_Directions for this task_
List all lines of the data that include the string "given".

_Data segment_
################
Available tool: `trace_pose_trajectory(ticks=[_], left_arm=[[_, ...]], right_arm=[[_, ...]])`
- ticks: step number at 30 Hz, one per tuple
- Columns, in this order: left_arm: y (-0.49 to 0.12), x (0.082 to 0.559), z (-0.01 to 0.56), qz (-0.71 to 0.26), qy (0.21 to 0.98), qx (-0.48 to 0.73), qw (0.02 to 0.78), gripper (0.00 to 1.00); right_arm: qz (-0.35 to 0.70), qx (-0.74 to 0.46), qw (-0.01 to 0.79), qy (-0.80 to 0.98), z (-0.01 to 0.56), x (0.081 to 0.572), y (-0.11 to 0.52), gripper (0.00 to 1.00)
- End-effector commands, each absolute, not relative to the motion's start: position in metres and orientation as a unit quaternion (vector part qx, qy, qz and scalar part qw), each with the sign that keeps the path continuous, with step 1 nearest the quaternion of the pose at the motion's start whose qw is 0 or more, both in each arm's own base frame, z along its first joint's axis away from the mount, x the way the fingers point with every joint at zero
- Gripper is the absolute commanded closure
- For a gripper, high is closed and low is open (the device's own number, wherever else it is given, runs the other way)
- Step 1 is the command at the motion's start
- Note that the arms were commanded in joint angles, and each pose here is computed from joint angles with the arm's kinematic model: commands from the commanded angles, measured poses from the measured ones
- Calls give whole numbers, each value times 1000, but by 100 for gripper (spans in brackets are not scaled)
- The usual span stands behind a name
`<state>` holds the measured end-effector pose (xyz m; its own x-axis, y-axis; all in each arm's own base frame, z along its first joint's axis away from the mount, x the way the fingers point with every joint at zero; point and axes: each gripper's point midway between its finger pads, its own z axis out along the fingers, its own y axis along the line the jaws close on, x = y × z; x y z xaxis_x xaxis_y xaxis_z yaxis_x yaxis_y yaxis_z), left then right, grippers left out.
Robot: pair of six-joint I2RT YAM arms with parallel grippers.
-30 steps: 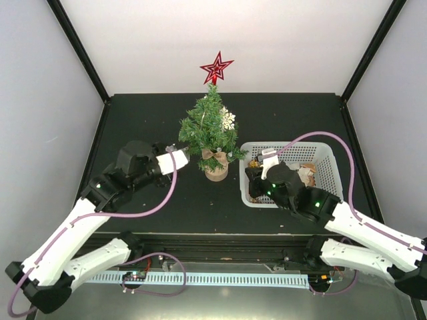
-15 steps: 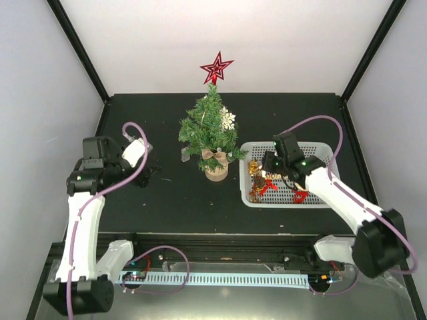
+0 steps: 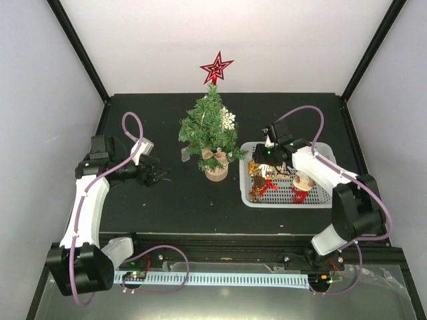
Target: Decorate the small christmas tree
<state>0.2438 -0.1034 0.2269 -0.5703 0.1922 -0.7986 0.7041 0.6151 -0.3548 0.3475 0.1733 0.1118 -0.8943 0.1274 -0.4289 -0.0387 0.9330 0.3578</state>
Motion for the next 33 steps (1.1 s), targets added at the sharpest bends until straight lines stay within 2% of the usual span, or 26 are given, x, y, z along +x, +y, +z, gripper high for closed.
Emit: trace_pose_trajectory(ticks=[1,14,16,22,27,33], left_arm=[[-112,246,233,-396,794,270,373,16],[-114,246,228,-413,794,264,359,16],[-114,246,228,-412,794,265,360,16],[-114,245,228,-409,794,266,362,16],[-114,244,228,-409,793,268,363,16],[-114,244,229,-406,793,269,367,16]], right_arm=[[192,7,216,957,101,359,184,62],[188,19,188,964,70,366,189,70],[193,18,186,963,67,367,192,73],[201,18,173,964,54,369,197,92],[198,18,174,964,52,367,195,99],[183,20,195,963,69,362,185,99]])
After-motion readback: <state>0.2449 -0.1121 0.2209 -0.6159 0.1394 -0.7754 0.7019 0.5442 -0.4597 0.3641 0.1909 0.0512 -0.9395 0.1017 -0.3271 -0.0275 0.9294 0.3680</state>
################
_Response for this exercise_
- For a gripper, high is closed and low is open (the device's own number, wherever else it is given, runs the other way)
Motion for the next 33 steps (1.1 s), targets added at the sharpest bends until straight lines stay within 2% of the usual span, or 26 are given, x, y, z along +x, +y, +z, gripper high for closed.

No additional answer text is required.